United States District Court, E.D. California
Dec 21, 2001
CV F99-6443 AWI SMS (E.D. Cal. Dec. 21, 2001)

Opinion

CV F99-6443 AWI SMS

December 21, 2001


ORDER RE MOTION FOR RECONSIDERATION


On June 18, 2001, the Magistrate Judge entered an Order Granting Plaintiffs Motion for Protective Order. On June 26, 2001, Defendants filed a motion for reconsideration of the Magistrate Judge's ruling, pursuant to Rule 72(a), Federal Rules of Civil Procedure, and Local Rule 72-303. Plaintiffs oppose the motion for reconsideration. Oral argument was heard on the motion on October 1, 2001, after which the court requested further briefing on pertinent sections of the Immigration Reform and Control Act. The briefing was received from the parties and further oral argument was heard on December 10, 2001.
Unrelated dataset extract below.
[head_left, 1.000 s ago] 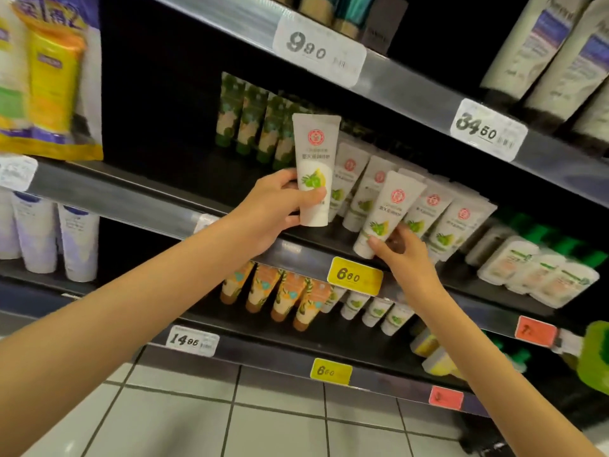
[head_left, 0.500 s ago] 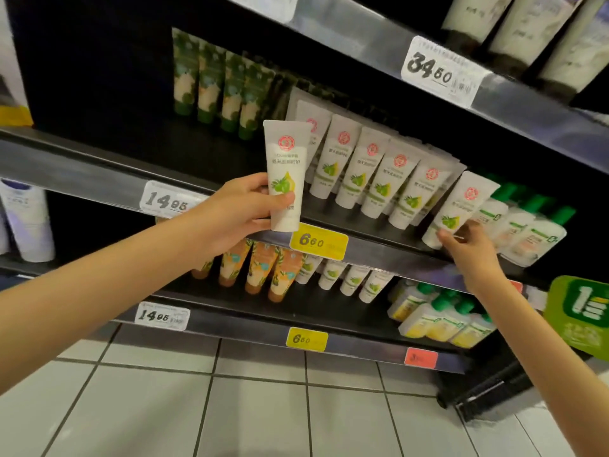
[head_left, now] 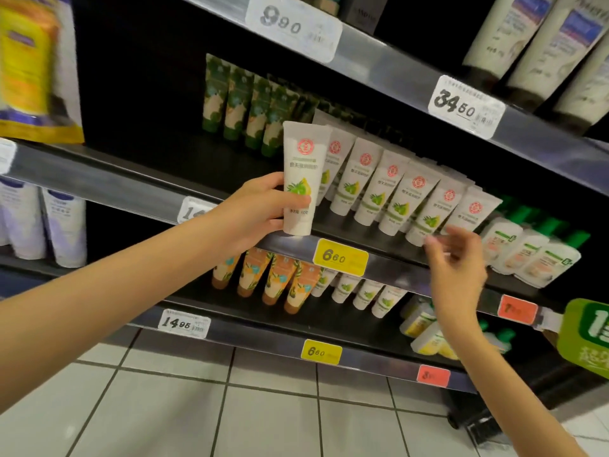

Rule 72(a), Federal Rules of Civil Procedure, provides as follows:

(a) Nondispositive Matters. A magistrate judge to whom a pretrial matter not dispositive of a claim or defense of a party is referred to hear and determine shall promptly conduct such proceedings as are required and when appropriate enter into the record a written order setting forth the disposition of the matter. Within 10 days after being served with a copy of the magistrate judge's order, a party may serve and file objections to the order; a party may not thereafter assign as error a defect in the magistrate judge's order to which objection was not timely made. The district judge to whom the case is assigned shall consider such objections and shall modify or set aside any portion of the magistrate judge's order found to be clearly erroneous or contrary to law.

Local Rule 72-303 provides in part as follows:

The standard that the assigned Judge shall use in all such requests is the "clearly erroneous or contrary to law" standard set forth in 28 U.S.C. § 636 (b)(1)(A). See Fed.R.Civ.P. 72(a).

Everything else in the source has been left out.